Bisher war er immer sehr offen, wenn er Fehlschläge hatte, wir betonen auch immer, dass wir trotzdem hinter ihm stehen. Letzte Woche hatte er so starke Nachwirkungen, dass er 3 Tage krank geschrieben war und uns deswegen angelogen hat. Er hat es dann später doch gebeichtet. Es kommt auch immer wieder vor, dass er (nüchtern) anderen Mitglieder der Gruppe patzig und manchmal respektlos wird. Mittlerweile hat es Auswrikungen auf die Arbeit (bisher hat er es vermieden, unter der Woche zu trinken, das war ihm immer sehr wichtig) und auch Bewohner der WG haben es schon gemerkt. 
Für uns stellt sich die große Frage, wie können wir ihm helfen? Kann man ihm deutlich sagen, dass er was schlechtes macht, ohne ihn zu verletzen und vllt einen Rückfall zu provozieren? Soll man ihm während der Abstinenz Belohnungen (wie einen speziellen Einkaufsbummel) machen? Und wenn es dann nicht klappt, wie reagiert man darauf? 
Wir würden ihm auch gerne zu einer Therapie raten, da er familiär ein großes Paket mit sich schleppt. Geht das oder ist das Grenzüberschreitung? 

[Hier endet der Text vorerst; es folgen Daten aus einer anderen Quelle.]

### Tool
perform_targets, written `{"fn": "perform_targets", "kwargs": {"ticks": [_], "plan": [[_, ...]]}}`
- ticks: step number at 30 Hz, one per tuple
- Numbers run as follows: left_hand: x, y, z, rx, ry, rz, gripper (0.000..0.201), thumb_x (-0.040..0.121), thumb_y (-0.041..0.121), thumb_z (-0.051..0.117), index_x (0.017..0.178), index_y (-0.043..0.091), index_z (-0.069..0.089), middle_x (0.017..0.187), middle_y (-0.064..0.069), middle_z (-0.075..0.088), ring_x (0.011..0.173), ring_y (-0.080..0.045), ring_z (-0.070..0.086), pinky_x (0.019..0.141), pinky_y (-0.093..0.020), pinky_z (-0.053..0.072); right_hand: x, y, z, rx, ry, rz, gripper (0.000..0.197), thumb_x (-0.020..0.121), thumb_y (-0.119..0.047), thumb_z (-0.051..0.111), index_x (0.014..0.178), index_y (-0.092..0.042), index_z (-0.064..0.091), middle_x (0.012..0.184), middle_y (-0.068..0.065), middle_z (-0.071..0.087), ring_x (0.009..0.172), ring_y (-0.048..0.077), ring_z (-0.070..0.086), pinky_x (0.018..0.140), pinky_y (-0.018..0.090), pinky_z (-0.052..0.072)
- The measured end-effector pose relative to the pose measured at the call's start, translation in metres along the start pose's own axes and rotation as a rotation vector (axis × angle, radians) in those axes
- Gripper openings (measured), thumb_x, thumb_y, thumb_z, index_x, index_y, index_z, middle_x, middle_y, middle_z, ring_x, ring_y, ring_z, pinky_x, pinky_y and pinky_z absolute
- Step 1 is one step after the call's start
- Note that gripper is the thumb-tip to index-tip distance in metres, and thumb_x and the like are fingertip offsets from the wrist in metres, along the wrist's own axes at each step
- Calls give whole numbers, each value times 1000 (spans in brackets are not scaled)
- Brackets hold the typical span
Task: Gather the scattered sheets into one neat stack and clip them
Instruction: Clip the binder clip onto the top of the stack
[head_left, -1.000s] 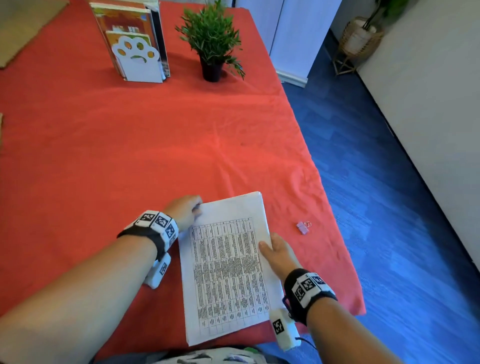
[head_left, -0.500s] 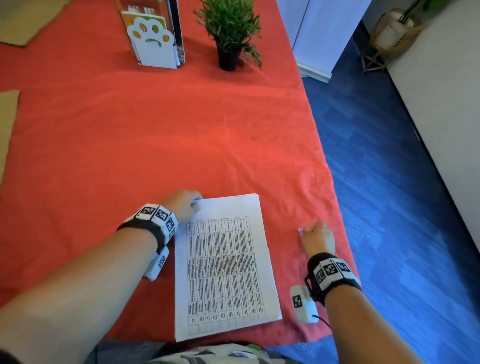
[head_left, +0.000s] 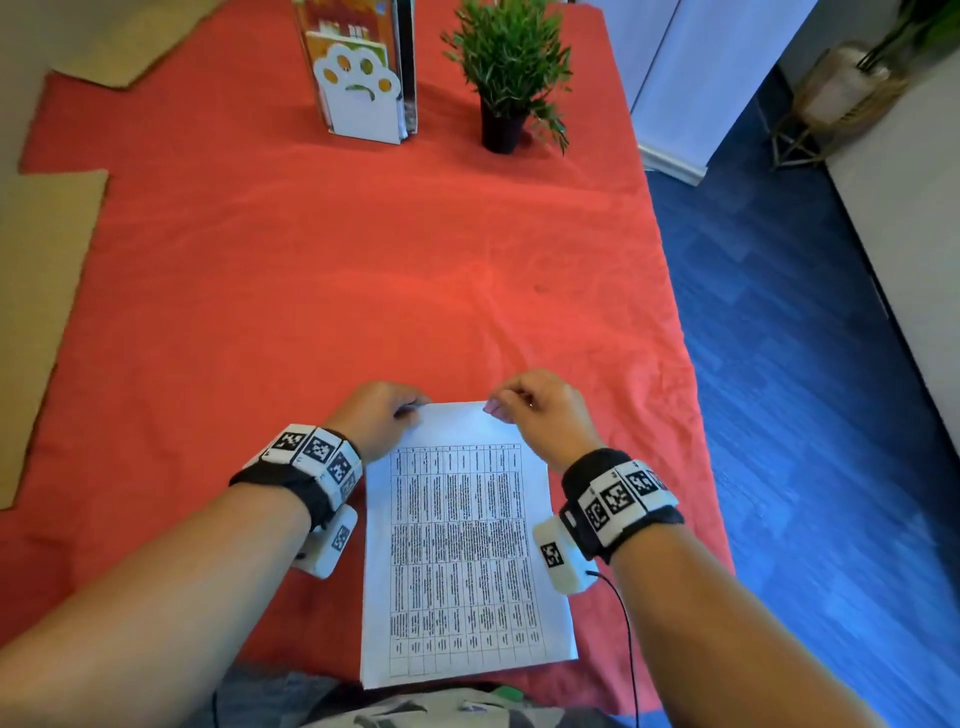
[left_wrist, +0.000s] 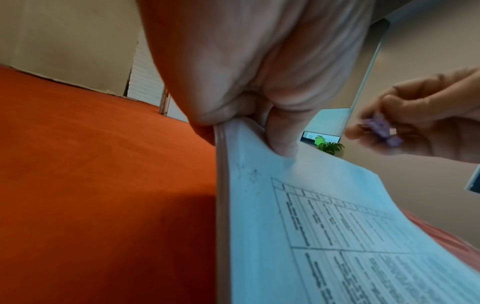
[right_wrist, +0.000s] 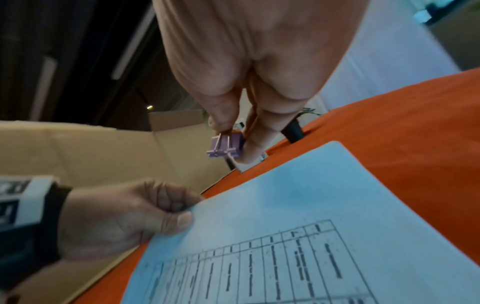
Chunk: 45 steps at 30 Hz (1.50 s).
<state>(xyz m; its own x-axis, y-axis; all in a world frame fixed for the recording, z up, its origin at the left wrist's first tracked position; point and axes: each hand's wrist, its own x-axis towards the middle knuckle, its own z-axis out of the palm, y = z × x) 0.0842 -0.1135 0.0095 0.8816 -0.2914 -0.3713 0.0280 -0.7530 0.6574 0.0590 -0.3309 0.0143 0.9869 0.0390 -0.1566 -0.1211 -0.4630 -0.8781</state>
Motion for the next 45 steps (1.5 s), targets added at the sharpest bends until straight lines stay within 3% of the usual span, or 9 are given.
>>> {"fn": "perform_targets", "kwargs": {"ticks": [6,10,16,27,32,34,37,40,45], "plan": [[-4,5,2,33,34,42,29,92,12,55,119,11,64,116,-9,68,101,-21,64,89,-30,48,7,-12,12,-197,11,-279,19,83,7,65,96,-2,75,90,1,54,80,-11,56,76,-2,40],[-6,10,4,84,58,116,28,91,13,55,117,9,65,114,-12,69,102,-24,64,88,-30,49,11,-15,15,-240,37,-408,22,83,1,62,97,-9,76,85,8,58,76,15,62,73,19,52],[-8,10,2,135,57,140,26,90,13,56,114,11,66,113,-10,69,104,-26,63,88,-34,49,17,-14,16,-260,-24,-426,19,79,6,62,87,-6,74,77,7,56,69,23,64,63,42,55],[-9,12,1,126,66,162,26,90,13,56,113,12,67,111,-8,69,101,-24,63,85,-28,47,17,-12,17,-381,-138,-483,11,76,4,67,77,-7,66,76,7,56,67,24,57,55,40,50],[-9,7,-1,122,61,101,25,89,13,56,112,11,67,110,-9,69,101,-25,63,85,-29,47,10,-12,19,-391,-116,-357,14,86,-13,66,93,-2,59,96,11,64,87,28,61,76,42,51],[-8,7,-2,104,69,86,24,89,13,57,111,11,67,110,-9,69,101,-25,63,86,-29,46,2,-9,22,-467,-41,-476,8,87,-12,63,89,-4,63,109,13,65,96,31,63,81,39,52],[-7,8,-6,93,81,85,23,88,10,58,109,10,68,108,-8,69,100,-25,63,86,-30,47,-12,-1,28,-580,117,-626,2,81,-7,65,81,-7,68,93,12,64,76,32,58,68,38,47],[-7,10,-7,98,83,119,19,86,8,59,100,12,71,99,-7,69,92,-25,64,81,-30,47,-25,14,35,-616,102,-674,10,80,-8,66,88,-9,72,88,8,67,74,29,59,65,35,47],[-12,18,-10,100,118,177,19,85,7,59,99,9,71,98,-8,71,91,-23,64,81,-32,49,-32,6,28,-673,114,-594,32,78,-5,64,109,-11,66,112,7,64,97,26,55,79,37,47]]}}
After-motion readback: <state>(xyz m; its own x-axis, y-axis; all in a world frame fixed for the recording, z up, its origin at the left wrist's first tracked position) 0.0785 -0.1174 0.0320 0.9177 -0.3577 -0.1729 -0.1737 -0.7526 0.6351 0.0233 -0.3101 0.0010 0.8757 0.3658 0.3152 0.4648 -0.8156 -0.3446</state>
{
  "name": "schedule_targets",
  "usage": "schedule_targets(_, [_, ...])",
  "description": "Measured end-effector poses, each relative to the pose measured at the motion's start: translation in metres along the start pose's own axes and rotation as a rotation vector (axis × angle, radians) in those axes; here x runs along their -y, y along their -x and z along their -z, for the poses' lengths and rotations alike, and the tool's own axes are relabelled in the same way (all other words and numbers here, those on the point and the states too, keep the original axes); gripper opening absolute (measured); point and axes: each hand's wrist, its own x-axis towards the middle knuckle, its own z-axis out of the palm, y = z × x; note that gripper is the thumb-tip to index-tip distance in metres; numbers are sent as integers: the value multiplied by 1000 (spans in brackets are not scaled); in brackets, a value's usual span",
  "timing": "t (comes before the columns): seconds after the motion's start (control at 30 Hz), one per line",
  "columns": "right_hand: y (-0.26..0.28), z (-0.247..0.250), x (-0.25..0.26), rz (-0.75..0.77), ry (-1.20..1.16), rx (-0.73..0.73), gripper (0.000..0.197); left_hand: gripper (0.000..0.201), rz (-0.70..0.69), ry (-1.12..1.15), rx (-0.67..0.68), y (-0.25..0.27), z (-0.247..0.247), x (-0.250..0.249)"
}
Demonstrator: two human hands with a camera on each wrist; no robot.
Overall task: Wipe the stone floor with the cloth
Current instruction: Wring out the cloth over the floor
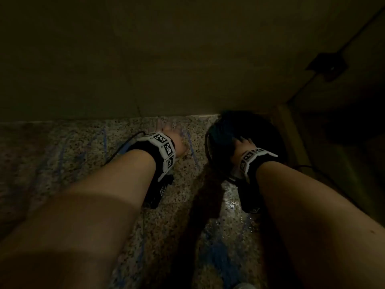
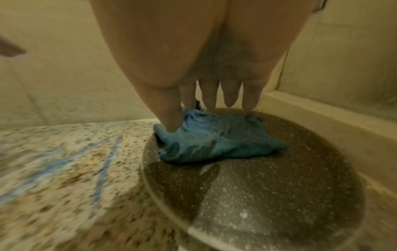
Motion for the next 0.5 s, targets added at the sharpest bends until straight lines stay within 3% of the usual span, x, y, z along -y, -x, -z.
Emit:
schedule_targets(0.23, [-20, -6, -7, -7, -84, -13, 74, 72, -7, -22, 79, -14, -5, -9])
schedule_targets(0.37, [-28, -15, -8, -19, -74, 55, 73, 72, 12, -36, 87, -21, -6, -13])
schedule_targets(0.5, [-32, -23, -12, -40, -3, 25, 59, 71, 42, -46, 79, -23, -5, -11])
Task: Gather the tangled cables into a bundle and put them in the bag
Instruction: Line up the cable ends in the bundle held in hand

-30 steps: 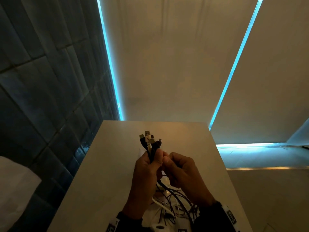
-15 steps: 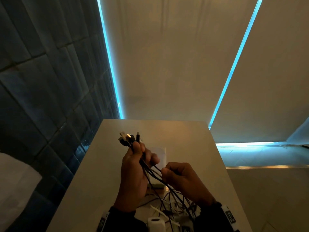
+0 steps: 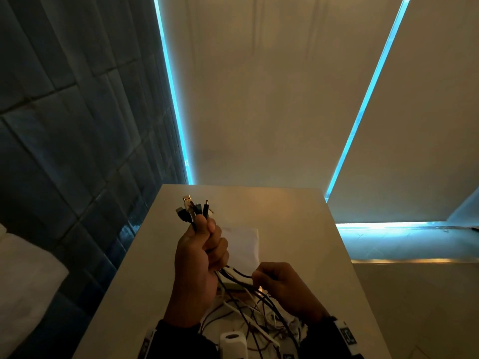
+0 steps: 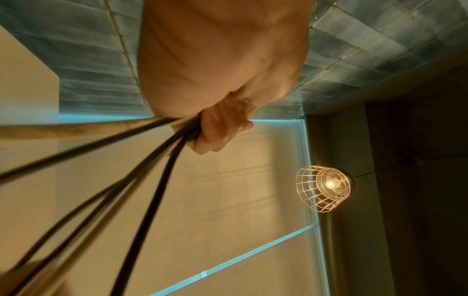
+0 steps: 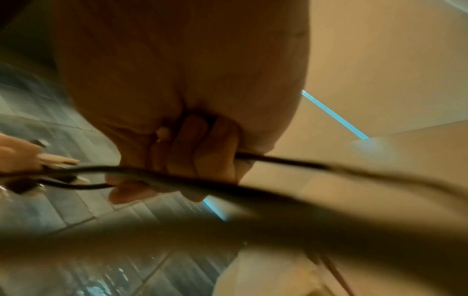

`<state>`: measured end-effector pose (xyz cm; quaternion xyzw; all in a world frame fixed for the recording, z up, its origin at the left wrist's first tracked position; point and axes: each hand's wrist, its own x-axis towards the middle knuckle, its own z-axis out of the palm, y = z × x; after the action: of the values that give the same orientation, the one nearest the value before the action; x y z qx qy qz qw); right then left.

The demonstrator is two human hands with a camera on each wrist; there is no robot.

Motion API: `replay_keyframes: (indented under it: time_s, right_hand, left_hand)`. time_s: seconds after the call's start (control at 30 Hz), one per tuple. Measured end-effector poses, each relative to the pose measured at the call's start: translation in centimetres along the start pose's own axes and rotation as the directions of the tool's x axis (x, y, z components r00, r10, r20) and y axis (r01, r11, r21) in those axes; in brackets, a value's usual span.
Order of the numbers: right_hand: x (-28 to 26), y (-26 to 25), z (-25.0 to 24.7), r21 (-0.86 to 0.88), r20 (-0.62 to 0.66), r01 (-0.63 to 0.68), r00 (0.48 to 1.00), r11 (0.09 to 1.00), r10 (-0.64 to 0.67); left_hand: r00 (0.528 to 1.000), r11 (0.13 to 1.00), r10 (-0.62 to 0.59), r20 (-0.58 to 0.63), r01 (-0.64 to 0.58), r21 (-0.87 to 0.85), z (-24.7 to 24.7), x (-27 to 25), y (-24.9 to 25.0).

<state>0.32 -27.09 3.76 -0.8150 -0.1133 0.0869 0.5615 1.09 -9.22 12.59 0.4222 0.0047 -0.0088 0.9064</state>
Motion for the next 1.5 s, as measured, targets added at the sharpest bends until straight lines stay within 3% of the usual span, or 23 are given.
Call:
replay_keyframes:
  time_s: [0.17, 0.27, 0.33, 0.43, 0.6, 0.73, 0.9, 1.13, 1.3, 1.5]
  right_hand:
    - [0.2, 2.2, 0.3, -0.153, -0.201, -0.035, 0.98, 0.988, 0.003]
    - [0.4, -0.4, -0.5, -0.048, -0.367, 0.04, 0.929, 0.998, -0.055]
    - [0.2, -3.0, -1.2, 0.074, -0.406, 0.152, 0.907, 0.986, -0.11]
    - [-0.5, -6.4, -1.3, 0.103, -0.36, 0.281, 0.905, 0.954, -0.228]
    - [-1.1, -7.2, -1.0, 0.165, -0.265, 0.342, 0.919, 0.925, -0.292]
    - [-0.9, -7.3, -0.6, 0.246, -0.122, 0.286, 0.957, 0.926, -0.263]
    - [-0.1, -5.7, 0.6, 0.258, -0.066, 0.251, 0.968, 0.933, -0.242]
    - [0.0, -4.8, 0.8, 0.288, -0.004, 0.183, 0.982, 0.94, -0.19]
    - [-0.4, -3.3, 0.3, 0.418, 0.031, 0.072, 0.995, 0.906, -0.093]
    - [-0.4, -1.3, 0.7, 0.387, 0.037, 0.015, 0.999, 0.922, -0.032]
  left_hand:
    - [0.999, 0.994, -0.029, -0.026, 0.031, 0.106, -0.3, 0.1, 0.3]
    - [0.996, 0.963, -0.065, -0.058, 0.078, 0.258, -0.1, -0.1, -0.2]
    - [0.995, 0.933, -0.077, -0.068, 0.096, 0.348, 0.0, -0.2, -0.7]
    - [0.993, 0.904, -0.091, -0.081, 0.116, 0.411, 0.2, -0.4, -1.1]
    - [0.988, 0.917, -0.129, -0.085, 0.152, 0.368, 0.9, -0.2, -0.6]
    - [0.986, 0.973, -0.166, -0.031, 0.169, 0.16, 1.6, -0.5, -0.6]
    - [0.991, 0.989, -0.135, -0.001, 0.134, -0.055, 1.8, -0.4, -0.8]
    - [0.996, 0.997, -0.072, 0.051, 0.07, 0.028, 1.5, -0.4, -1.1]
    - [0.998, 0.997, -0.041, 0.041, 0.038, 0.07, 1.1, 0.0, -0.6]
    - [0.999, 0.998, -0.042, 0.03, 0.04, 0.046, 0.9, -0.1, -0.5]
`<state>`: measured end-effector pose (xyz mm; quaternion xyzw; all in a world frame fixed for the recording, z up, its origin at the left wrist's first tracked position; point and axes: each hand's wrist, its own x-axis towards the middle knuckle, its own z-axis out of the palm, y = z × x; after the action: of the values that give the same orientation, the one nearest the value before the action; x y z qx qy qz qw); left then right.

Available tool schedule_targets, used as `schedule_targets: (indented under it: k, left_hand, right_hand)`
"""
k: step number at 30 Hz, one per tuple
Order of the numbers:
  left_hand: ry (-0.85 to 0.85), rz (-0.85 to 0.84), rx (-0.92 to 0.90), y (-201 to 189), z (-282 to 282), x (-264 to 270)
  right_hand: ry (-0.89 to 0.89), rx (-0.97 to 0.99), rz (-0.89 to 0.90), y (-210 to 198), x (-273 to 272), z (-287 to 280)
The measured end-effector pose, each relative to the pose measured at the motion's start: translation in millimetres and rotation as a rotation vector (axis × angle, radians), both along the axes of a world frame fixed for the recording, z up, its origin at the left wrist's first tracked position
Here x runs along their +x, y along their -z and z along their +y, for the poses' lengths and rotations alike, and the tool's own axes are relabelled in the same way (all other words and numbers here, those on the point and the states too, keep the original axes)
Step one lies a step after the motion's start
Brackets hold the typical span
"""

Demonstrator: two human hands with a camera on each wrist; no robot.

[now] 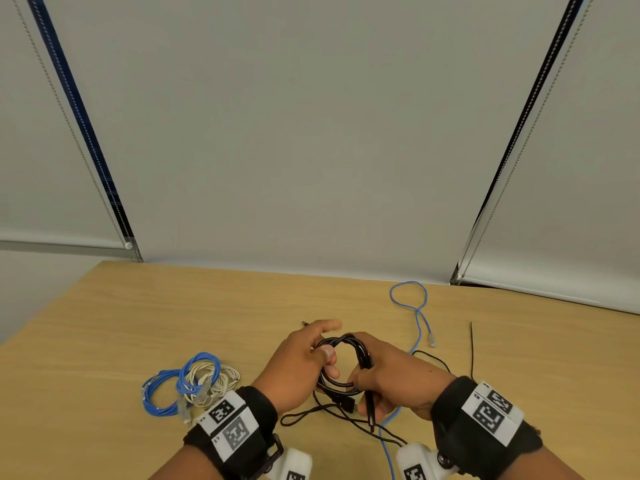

Uns (2 Paare) nimmt die Situation mit und belastet uns, weil wir uns auf dem Gebiet nicht sicher sind. Wir versuchen ihn so gut es geht einzubinden, wobei es manchmal aufgrund seines Verhalten schwer ist, geduldig zu bleiben. 
 
Für hilfreiche Tipps wären wir sehr dankbar. 

1 Answers
Antje Mitarbeiter answered 3 Monaten ago

Hallo Julien
Zunächst einmal möchte ich Ihnen sagen, wie schön ich es finde, dass Sie Ihrem Freund auf diesem Weg helfen wollen. Sie und andere Freunde aus Ihrer Gruppe machen sich Sorgen um Ihren Feund, da besteht eine echte Freundschaft. Sie merken, dass es ihm nicht gut geht und wollen für ihn da sein. Aber manchmal reicht das leider nicht aus und jemand braucht mehr, bzw. braucht etwas anderes, wie z.B. eine Therapie bei einer Fachperson. Es ist nicht immer einfach, die richtigen Worte dafür zu finden, wenn man dies merkt und einem Freund mitteilen muss. Sie wollen ihn nicht verletzen, nicht vor den Kopf stossen. Aber Sie können ihm sagen, was Sie fühlen und worüber Sie sich Sorgen machen. Damit er sich nicht gleich angegriffen fühlt und verschliesst, ist es wichtig von sich selbst zu sprechen. Sagen Sie ihm, was Sie belastet, wie Sie sich fühlen, was Sie beobachten (z.B. „Ich mache mir Sorgen weil…“, „Es macht mich traurig, zu sehen…“), aber auch wie wichtig er Ihnen ist und was er Ihnen bedeutet. Ich würde ihm nicht deutlich sagen, „dass er etwas Schlechtes macht“. Denn der Alkoholkonsum ist vermutlich der Versuch Ihres Freundes, seine Probleme zu „lösen“ (im Alkohol „aufzulösen“!). Leider ist dieser Weg nicht wirklich hilfreich und wirksam, aber im Empfinden des Betroffenen hat der Alkohol durchaus eine entspannende Wirkung und hilft unangenehme Gefühle, wie Einsamkeit, Unzufriedenheit, Ängste… nicht mehr so zu spüren. Darüber könnte man mit ihm ins Gespräch kommen. Und dann würde ich ihm schon klar sagen, dass Sie denken, dass er Hilfe braucht, dass er das alleine nur schwer schaffen kann. Wenn er etwas verändern möchte, gibt es viele Angebote, die ihn dabei unterstützen würden. Vielleicht könnten Sie in Ihrer / seiner Umgebung schon eine Suchtberatungsstelle ausfindig machen, an die er sich wenden könnte. Dann hat er schon mal eine konkrete Adresse. Aber letztendlich muss er dies selbst wollen. Ich hoffe, dass ich Ihnen etwas weiterhelfen konnte. Sonst dürfen Sie sich gerne hier wieder melden. Ich wünsche Ihnen und Ihrem Freund von Herzen alles Gute.